◆ **ACTIVITY**: For each line of the listing that includes the word "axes", show the whole line.

____

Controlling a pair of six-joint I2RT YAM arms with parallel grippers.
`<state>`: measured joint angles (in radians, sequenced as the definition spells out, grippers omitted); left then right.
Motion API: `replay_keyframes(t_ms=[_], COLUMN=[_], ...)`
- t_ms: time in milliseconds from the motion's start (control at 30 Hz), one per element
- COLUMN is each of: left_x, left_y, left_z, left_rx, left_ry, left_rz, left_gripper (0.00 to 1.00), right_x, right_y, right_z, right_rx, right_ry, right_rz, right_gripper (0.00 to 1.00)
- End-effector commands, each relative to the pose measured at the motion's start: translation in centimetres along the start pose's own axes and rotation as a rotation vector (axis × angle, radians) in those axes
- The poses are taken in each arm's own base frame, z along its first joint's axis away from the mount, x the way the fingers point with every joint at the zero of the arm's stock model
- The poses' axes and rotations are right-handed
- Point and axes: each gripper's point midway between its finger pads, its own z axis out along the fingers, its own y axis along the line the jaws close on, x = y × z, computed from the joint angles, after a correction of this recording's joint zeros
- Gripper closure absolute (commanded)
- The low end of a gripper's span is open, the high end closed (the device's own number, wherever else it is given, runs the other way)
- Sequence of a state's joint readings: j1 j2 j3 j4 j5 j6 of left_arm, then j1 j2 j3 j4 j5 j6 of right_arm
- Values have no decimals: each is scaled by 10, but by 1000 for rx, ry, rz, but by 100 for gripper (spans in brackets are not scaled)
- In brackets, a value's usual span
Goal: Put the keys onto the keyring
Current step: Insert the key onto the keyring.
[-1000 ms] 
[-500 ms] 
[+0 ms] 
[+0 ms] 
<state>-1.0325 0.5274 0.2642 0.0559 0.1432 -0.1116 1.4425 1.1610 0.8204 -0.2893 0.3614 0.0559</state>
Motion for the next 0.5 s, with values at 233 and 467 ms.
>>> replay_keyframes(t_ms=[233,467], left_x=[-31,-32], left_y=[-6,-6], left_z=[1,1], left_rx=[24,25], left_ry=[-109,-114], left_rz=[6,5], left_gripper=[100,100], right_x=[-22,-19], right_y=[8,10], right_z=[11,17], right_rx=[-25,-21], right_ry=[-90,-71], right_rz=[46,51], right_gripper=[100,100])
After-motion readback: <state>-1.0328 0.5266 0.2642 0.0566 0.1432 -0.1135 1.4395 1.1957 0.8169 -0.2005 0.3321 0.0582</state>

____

◆ **YOUR RESPONSE**:
- End-effector commands, each relative to the pose measured at the motion's start: translation in centimetres along the start pose's own axes and rotation as a rotation vector (axis × angle, radians) in those axes
- The poses' axes and rotations are right-handed
- Point and axes: each gripper's point midway between its finger pads, its own z axis out along the fingers, its own y axis along the line the jaws close on, x = y × z, computed from the joint angles, after a correction of this recording's joint zeros

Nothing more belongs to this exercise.